After a test last year with a handful of ibeacons, SxSW2015 scales op to be the largest beacon deployment ever carried out for any event. With a solid 1000 beacons installed around the 280 official SxSW venue places all over Austin, SxSW go-ers have all right to feel tracked.
The Bluetooth low energy devices allow visitors to quickly see who is speaking, performing, or in a panel.
A happy step-up from the usual marketing push, SxSW’s beacons want to offer the visitors information that is specifically linked to their location, and to the keynote that they are seeing. A nifty add-on is that through the “around me” function in the official SxSW Go application, you can also identify people around you who share the same interests… an ideal conversation starter for great live (or virtual) connections.

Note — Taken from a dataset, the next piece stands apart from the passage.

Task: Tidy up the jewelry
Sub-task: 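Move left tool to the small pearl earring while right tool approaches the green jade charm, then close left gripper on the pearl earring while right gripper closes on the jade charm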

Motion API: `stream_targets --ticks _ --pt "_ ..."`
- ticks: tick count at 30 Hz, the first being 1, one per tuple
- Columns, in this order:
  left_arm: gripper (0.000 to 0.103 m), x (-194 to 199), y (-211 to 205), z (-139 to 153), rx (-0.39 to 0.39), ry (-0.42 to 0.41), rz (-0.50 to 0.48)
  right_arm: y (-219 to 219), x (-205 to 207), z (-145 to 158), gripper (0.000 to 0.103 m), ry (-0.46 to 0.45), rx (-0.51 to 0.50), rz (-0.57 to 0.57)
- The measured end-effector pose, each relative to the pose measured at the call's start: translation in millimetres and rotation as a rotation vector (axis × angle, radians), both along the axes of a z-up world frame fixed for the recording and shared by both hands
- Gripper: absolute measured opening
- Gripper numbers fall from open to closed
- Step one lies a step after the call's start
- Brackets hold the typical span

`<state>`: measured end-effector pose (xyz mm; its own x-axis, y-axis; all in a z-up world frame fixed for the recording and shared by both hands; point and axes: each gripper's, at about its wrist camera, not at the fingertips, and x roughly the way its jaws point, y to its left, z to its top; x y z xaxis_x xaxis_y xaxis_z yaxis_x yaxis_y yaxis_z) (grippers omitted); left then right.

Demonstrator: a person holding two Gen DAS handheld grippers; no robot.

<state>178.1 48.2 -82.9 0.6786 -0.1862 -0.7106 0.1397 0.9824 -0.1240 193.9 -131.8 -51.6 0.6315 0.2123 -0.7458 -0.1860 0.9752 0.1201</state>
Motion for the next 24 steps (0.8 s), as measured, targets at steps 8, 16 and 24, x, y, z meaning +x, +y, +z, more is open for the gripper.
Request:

iBeacons push out information at the different shuttle harbors through the city, informing people when the next bus will be docking.
There are some set-backs though… people with Windows Phones are left in the cold (once again), and things turn out a little bit more complicated for iOS and Android users than is comfortable. Most of the devices turn Bluetooth in non-discoverable as a standard… with people having a hard time finding how to toggle off that setting.
The second set-back is a hilarious one: education. It turns out that most of the over 30.000 attendees simply have no idea that the extensive iBeacon network is deployed throughout Texas weirdest city. Without turned on Bluetooth and linked-through-the app, there is no show.
The ones who do, seem hesitant to accept linking to the iBeacon network. The suspicion of “Big Brother linking to my data” proves too strong to seduce the audience in lowering their perceived sense of security. Maybe the audience will warm to the idea over the next days to come.
Question is: if these SxSW connected hipsters have second thoughts over a benign iBeacon network… how will plain out consumers react to their deployment in the local mall?